RAW DATA:
⁂
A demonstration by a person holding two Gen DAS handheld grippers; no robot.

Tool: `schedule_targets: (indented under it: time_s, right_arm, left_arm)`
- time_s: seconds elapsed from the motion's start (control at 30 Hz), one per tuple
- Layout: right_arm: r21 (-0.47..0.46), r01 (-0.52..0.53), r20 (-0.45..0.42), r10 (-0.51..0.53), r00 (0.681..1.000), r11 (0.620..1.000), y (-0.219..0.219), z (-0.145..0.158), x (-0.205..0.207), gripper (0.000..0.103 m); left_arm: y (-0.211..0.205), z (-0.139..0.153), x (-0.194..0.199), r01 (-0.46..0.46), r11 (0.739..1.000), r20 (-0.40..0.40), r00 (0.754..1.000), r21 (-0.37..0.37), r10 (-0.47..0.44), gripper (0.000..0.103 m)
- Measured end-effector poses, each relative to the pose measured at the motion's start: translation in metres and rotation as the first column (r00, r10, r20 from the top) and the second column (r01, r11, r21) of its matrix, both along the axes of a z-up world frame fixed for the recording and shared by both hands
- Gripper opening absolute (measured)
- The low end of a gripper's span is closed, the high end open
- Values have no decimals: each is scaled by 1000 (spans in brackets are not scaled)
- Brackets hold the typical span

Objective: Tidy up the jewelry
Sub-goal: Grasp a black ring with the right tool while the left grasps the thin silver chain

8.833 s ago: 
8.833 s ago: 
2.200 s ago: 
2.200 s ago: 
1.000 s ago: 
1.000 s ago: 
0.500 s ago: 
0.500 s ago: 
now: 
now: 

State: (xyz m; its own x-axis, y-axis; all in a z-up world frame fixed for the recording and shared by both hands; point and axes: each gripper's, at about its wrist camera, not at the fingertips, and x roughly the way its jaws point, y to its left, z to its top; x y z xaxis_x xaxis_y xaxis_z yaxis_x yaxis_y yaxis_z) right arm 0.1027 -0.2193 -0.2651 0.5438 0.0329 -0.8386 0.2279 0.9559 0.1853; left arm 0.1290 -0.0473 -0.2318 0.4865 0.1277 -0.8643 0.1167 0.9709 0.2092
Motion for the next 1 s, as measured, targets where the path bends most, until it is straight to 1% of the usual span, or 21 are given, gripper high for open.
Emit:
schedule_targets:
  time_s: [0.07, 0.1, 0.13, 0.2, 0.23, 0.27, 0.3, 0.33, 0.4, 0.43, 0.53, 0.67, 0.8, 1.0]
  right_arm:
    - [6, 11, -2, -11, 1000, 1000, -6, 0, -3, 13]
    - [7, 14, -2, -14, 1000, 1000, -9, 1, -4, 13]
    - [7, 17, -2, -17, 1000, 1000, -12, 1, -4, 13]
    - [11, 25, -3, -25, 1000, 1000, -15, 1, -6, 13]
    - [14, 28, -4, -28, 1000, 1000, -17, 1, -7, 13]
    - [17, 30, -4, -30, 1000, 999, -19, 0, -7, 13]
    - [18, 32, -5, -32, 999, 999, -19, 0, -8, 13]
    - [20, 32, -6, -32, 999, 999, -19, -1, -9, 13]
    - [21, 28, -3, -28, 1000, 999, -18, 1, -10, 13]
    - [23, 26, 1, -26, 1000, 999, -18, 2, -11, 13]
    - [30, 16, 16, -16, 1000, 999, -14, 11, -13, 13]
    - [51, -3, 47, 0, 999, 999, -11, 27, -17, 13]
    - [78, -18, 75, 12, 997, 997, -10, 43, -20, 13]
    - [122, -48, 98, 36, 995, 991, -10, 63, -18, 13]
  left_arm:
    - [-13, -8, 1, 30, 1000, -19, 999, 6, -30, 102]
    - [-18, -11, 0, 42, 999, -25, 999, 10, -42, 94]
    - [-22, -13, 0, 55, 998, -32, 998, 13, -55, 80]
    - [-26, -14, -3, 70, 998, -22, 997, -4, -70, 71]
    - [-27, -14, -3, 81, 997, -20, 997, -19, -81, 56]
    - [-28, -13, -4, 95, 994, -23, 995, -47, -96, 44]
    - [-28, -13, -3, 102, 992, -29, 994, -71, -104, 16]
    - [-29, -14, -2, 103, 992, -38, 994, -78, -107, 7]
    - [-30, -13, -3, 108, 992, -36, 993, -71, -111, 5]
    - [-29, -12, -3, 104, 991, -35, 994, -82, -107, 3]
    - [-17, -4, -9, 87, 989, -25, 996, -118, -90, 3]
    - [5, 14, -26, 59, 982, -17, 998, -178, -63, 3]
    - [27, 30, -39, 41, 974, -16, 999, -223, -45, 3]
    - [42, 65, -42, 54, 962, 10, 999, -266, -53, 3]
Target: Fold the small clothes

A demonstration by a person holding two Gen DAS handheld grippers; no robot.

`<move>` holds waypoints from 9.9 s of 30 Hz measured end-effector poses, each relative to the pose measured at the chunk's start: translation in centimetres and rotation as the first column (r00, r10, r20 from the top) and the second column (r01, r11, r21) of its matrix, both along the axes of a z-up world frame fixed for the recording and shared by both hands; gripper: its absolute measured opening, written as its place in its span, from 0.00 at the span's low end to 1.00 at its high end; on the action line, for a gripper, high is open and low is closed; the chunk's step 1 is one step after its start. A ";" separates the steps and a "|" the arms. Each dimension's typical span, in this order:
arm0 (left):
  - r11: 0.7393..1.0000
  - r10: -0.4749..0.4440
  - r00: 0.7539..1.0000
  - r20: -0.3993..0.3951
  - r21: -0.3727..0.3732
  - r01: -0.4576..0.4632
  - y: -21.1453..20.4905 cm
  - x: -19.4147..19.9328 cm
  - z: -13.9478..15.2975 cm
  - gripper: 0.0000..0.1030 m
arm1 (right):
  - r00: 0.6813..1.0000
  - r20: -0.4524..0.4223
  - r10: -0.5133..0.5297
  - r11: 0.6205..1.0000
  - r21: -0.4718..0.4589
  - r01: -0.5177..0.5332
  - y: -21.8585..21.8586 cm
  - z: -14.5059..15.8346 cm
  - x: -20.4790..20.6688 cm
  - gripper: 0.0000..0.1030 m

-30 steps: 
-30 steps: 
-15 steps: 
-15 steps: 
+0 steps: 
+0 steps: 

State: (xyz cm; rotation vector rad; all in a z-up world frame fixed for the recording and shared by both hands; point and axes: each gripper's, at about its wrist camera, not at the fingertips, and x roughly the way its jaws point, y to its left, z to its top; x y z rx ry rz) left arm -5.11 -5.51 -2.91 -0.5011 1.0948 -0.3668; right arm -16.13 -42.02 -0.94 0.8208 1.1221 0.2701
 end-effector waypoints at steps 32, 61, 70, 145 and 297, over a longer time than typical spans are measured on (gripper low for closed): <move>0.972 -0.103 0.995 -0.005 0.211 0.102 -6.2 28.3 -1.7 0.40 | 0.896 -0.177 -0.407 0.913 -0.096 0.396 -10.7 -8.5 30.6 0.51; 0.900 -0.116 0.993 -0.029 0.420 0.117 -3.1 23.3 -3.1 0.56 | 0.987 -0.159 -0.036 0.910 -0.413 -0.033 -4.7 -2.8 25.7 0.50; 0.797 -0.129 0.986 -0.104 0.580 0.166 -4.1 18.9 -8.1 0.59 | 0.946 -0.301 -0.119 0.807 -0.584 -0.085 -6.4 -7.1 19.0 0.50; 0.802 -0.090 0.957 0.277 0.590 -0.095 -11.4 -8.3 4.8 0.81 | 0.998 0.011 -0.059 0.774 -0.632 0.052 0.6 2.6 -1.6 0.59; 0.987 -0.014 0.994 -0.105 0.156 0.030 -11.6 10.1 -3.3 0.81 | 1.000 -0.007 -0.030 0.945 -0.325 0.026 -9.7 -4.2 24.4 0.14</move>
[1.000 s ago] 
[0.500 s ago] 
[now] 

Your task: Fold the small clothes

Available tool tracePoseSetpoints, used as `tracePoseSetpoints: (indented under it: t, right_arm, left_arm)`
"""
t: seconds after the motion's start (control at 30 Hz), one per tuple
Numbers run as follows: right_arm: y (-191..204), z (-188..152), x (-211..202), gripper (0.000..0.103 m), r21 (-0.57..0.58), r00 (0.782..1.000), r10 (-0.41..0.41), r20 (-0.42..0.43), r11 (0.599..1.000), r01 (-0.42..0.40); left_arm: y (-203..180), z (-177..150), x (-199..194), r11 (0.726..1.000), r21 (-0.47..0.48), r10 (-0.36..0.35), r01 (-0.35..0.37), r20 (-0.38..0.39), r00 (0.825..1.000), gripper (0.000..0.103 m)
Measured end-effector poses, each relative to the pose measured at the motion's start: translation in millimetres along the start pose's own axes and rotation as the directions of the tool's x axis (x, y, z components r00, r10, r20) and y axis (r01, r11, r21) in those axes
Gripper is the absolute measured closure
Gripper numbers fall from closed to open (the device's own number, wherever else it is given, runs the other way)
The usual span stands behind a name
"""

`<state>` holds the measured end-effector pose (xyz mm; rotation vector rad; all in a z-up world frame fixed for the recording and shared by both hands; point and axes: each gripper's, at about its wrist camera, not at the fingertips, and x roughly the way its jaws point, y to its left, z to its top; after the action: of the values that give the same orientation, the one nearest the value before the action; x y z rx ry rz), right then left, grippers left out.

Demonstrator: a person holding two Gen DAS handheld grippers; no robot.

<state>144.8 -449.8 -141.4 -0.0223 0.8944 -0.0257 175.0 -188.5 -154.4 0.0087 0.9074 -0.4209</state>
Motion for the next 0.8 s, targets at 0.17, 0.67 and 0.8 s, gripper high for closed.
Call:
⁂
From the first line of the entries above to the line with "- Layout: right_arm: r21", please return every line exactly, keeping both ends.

TASK OUTPUT:
A demonstration by a person holding two Gen DAS handheld grippers; no robot.

Tool: `schedule_targets: (indented under it: time_s, right_arm, left_arm)`
- time_s: seconds elapsed from the motion's start (control at 30 Hz), one per tuple
- Layout: right_arm: r21 (-0.47..0.46), r01 (-0.52..0.53), r20 (-0.45..0.42), r10 (-0.51..0.53), r00 (0.681..1.000), r11 (0.620..1.000), y (-0.219..0.219), z (-0.145..0.158), x (-0.205..0.207), gripper (0.000..0.103 m); left_arm: y (-0.211..0.205), z (-0.139..0.153), x (-0.194..0.199), r01 (-0.46..0.46), r11 (0.739..1.000), r20 (-0.40..0.40), r00 (0.754..1.000), r21 (-0.37..0.37), r10 (-0.47..0.44), gripper (0.000..0.103 m)

Nothing further is needed to complete the exercise.